## DIRECTIONS
A word-for-word copy of the records below is needed, without the images.

Extracted data entries
§ §

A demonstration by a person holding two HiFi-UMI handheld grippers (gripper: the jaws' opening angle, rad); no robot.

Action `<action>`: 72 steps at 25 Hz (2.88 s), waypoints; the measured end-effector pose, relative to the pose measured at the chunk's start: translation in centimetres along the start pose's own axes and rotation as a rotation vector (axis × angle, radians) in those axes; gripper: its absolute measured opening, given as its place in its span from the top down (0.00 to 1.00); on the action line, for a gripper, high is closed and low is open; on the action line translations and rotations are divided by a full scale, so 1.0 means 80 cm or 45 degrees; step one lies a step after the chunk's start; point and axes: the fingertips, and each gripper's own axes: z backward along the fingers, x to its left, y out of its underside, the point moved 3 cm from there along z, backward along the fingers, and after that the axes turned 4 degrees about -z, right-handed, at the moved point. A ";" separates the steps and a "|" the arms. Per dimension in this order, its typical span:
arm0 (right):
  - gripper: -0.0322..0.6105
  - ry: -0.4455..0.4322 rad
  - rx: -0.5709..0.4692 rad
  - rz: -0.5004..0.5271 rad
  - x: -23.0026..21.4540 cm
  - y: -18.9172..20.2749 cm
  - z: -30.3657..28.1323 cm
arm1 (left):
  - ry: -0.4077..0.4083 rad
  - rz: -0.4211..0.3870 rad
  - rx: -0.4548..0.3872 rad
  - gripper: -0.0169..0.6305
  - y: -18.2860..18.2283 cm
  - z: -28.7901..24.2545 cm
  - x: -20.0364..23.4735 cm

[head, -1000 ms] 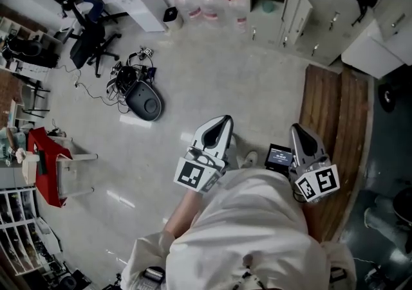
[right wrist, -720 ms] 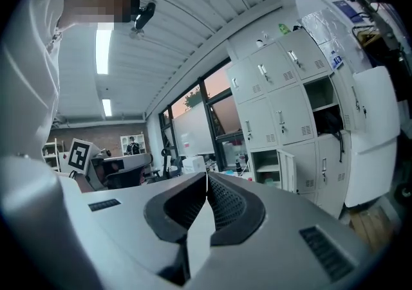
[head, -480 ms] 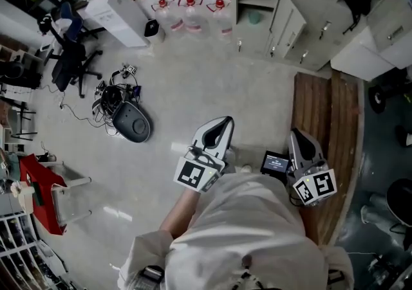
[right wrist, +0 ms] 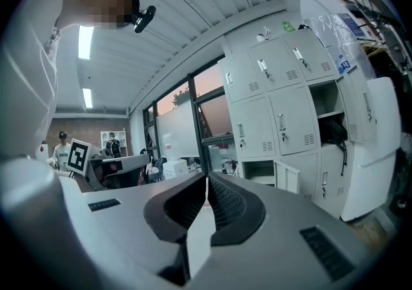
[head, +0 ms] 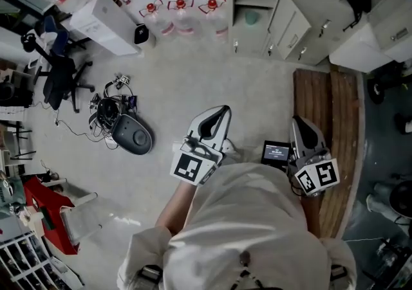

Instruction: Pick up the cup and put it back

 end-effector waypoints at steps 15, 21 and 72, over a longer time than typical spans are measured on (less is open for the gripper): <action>0.91 -0.026 0.066 -0.061 -0.080 0.000 -0.115 | -0.019 0.027 0.066 0.96 0.024 -0.094 0.075; 0.91 -0.055 0.065 -0.012 -0.154 -0.029 -0.197 | -0.042 0.012 0.092 0.96 0.026 -0.169 0.121; 0.54 0.318 0.256 -0.140 -0.487 0.336 -0.718 | 0.320 0.166 0.371 0.96 0.440 -0.552 0.392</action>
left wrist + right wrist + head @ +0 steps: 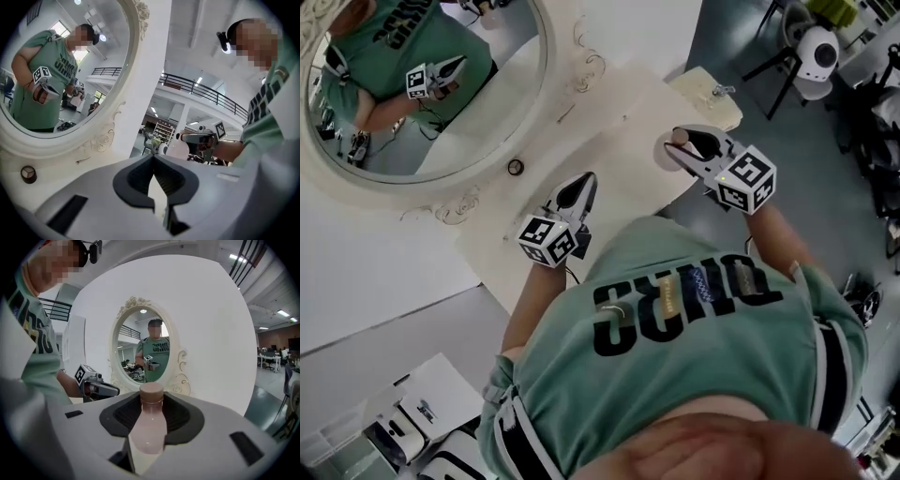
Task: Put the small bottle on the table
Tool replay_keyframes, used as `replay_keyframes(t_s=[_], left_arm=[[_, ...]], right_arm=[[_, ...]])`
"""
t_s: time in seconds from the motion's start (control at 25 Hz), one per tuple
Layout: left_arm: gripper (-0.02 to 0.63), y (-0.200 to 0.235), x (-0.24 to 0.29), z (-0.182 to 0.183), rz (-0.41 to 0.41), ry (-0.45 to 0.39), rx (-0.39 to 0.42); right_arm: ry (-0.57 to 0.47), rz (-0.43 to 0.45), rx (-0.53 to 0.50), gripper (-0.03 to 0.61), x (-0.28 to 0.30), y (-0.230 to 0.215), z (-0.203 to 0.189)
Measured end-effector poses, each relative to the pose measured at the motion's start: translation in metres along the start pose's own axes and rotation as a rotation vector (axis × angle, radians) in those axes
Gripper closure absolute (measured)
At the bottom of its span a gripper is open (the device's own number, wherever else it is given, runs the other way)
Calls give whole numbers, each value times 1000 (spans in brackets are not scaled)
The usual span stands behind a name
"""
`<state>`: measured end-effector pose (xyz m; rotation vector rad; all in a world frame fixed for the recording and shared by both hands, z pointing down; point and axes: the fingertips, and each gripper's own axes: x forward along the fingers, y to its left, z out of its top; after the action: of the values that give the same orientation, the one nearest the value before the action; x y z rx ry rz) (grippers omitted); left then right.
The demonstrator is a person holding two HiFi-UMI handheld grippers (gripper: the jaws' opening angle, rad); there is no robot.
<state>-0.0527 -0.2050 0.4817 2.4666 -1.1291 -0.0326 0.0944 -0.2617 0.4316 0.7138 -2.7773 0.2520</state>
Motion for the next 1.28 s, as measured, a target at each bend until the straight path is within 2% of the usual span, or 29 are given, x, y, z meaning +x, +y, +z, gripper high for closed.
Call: replay_keyframes(t_s=[0.16, 0.32, 0.64, 0.96, 1.28], left_arm=[[604, -4, 40, 18, 39, -28, 35], [604, 5, 61, 31, 46, -24, 67], [604, 59, 91, 49, 22, -18, 113], [604, 111, 125, 32, 16, -8, 97], [604, 144, 151, 2, 12, 8, 64]], right_arm=[[9, 46, -42, 446, 3, -32, 6], [5, 67, -36, 446, 25, -51, 11], [-2, 42, -11, 446, 89, -80, 18], [9, -16, -24, 446, 142, -120, -3], [23, -48, -17, 446, 186, -160, -35]])
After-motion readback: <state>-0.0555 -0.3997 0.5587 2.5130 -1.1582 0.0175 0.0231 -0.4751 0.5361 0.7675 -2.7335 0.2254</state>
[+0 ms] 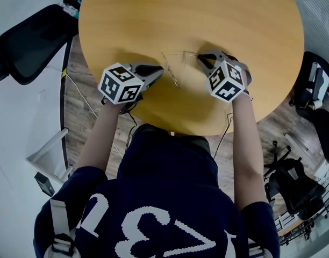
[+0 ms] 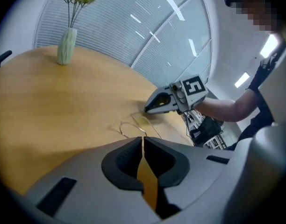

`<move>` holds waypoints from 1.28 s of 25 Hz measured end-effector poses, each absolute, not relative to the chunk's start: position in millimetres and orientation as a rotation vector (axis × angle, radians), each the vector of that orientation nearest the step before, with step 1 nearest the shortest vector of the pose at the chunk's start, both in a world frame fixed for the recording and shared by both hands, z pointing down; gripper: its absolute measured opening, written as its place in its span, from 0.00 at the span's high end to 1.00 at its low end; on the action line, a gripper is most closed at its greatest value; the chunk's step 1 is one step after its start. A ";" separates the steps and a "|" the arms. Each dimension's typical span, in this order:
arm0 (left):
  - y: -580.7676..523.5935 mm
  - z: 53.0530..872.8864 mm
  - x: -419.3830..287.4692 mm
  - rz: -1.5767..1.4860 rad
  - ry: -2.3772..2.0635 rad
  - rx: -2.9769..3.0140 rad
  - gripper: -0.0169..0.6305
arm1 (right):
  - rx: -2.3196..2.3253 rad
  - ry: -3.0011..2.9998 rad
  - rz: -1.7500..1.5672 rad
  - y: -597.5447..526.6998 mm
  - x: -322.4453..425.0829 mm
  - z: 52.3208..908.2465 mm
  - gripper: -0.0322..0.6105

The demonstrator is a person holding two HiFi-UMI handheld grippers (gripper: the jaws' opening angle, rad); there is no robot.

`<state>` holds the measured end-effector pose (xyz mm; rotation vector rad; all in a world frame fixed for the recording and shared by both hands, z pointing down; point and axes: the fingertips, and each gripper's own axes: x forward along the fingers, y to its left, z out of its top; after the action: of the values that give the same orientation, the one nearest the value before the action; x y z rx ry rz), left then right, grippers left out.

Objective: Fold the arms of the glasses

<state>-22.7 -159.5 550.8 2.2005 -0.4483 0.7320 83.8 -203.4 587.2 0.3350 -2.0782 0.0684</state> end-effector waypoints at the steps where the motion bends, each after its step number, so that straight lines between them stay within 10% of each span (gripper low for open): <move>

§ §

## RESULT OF THE TASK
A demonstration by a person holding two HiFi-UMI handheld grippers (gripper: the jaws' opening angle, rad); no robot.

Action `<action>`: 72 steps at 25 Hz (2.88 s), waypoints; the measured end-effector pose, relative to the pose measured at the chunk's start: translation in centimetres along the start pose's own axes and rotation as a rotation vector (axis × angle, radians) in those axes; gripper: its absolute measured opening, given as its place in its span from the top down (0.00 to 1.00); on the action line, for a gripper, high is closed and low is open; on the action line translations and rotations are divided by a full scale, so 1.0 means 80 cm or 45 degrees; step one lies a step after the chunk's start; point and axes: the fingertips, and each gripper's own axes: z backward along the fingers, x to its left, y out of its underside, the point moved 3 cm from there along z, backward along the fingers, and after that the axes turned 4 degrees about -z, right-handed, at the moved point. A ";" separates the steps and a "|" the arms. Per dimension in this order, its typical span:
arm0 (right):
  - gripper: -0.0322..0.6105
  - ry: -0.4455..0.4322 rad
  - rx: -0.5709..0.4692 rad
  - rz: -0.5004..0.5271 rad
  - x: -23.0026..21.4540 cm
  - y: -18.9172..20.2749 cm
  - z: -30.3657..28.1323 cm
arm1 (left):
  - ry: -0.4077..0.4083 rad
  - rz: -0.4211..0.3870 rad
  - rx: -0.4548..0.3872 rad
  - gripper: -0.0169..0.6305
  - y: -18.2860..18.2283 cm
  - z: -28.7901..24.2545 cm
  - x: -20.0364..23.4735 cm

[head, -1000 ms] 
[right wrist, -720 ms] 
[head, -480 ms] 
[right wrist, +0 ms] 
[head, +0 ms] 

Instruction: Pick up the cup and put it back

 end-effector waypoints at steps 15, 21 and 72, over a longer time than typical spans are measured on (less is open for the gripper): <action>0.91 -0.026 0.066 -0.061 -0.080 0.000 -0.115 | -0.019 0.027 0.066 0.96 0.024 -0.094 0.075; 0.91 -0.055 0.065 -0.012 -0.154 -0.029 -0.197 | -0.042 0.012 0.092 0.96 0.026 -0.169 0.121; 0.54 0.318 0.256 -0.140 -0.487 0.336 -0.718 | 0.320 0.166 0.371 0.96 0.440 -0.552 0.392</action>
left wrist + right wrist + head @ +0 steps: 
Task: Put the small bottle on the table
Tool replay_keyframes, used as `replay_keyframes(t_s=[_], left_arm=[[_, ...]], right_arm=[[_, ...]])`
"""
t_s: time in seconds from the motion's start (control at 25 Hz), one per tuple
Layout: left_arm: gripper (-0.02 to 0.63), y (-0.200 to 0.235), x (-0.24 to 0.29), z (-0.182 to 0.183), rz (-0.41 to 0.41), ry (-0.45 to 0.39), rx (-0.39 to 0.42); right_arm: ry (-0.57 to 0.47), rz (-0.43 to 0.45), rx (-0.53 to 0.50), gripper (-0.03 to 0.61), x (-0.28 to 0.30), y (-0.230 to 0.215), z (-0.203 to 0.189)
Measured end-effector poses, each relative to the pose measured at the motion's start: translation in metres along the start pose's own axes and rotation as a rotation vector (axis × angle, radians) in those axes
Gripper closure absolute (measured)
At the bottom of its span a gripper is open (the device's own number, wherever else it is given, runs the other way)
Calls give whole numbers, each value times 1000 (spans in brackets are not scaled)
The usual span stands behind a name
"""
`<state>`: measured end-effector pose (xyz m; rotation vector rad; all in a world frame fixed for the recording and shared by both hands, z pointing down; point and axes: the fingertips, and each gripper's own axes: x forward along the fingers, y to its left, z out of its top; after the action: of the values that give the same orientation, the one nearest the value before the action; x y z rx ry rz) (grippers omitted); left then right.
The demonstrator is a person holding two HiFi-UMI handheld grippers (gripper: the jaws' opening angle, rad); there is no robot.
<state>-0.0527 -0.2050 0.4817 2.4666 -1.1291 -0.0326 0.0944 -0.2617 0.4316 0.7138 -2.7773 0.2520</state>
Motion for the next 1.28 s, as measured, a target at each bend until the straight path is within 2% of the usual span, or 29 are given, x, y, z meaning +x, +y, +z, gripper high for closed.
Call: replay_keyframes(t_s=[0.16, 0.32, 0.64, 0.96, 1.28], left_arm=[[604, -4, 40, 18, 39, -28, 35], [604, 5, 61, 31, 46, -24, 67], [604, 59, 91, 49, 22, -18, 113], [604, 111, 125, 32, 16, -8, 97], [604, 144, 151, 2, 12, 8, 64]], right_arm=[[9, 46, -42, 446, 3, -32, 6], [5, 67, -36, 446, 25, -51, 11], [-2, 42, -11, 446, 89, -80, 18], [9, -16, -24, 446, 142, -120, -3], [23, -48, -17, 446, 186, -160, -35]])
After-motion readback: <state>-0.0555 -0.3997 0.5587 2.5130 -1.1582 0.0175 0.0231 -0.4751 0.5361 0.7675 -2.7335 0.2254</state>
[+0 ms] 
[+0 ms] 

`<move>` holds waypoints from 1.28 s of 25 Hz measured end-effector poses, each absolute, not relative to the chunk's start: position in millimetres and orientation as a rotation vector (axis × angle, radians), each the vector of that orientation nearest the step before, with step 1 nearest the shortest vector of the pose at the chunk's start, both in a world frame fixed for the recording and shared by both hands, z pointing down; gripper: its absolute measured opening, written as its place in its span, from 0.00 at the span's high end to 1.00 at its low end; on the action line, a gripper is most closed at its greatest value; the chunk's step 1 is one step after its start. A ";" separates the steps and a "|" the arms. Each dimension's typical span, in this order:
arm0 (left):
  - y: -580.7676..523.5935 mm
  - z: 53.0530..872.8864 mm
  - x: -419.3830..287.4692 mm
  - rz: -1.5767..1.4860 rad
  - ry: -2.3772..2.0635 rad
  - rx: -2.9769..3.0140 rad
  - gripper: -0.0169..0.6305
arm1 (right):
  - rx: -2.3196..2.3253 rad
  - ry: -3.0011..2.9998 rad
  - rz: -1.7500..1.5672 rad
  - y: -597.5447..526.6998 mm
  - x: -322.4453..425.0829 mm
  - z: 52.3208..908.2465 mm
  - gripper: -0.0322..0.6105

The demonstrator is a person holding two HiFi-UMI handheld grippers (gripper: the jaws' opening angle, rad); there is no robot.

`<state>` holds the measured end-effector pose (xyz mm; rotation vector rad; all in a world frame fixed for the recording and shared by both hands, z pointing down; point and axes: the fingertips, and each gripper's own axes: x forward along the fingers, y to its left, z out of its top; after the action: of the values that give the same orientation, the one nearest the value before the action; x y z rx ry rz), left then right, grippers left out.

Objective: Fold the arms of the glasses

<state>-22.7 -159.5 550.8 2.2005 -0.4483 0.7320 83.8 -203.4 587.2 0.3350 -2.0782 0.0684</state> end-effector waypoints at the steps where the motion bends, each after its step number, so that straight lines between them stay within 10% of each span (gripper low for open): <move>

Nothing else belongs in the answer.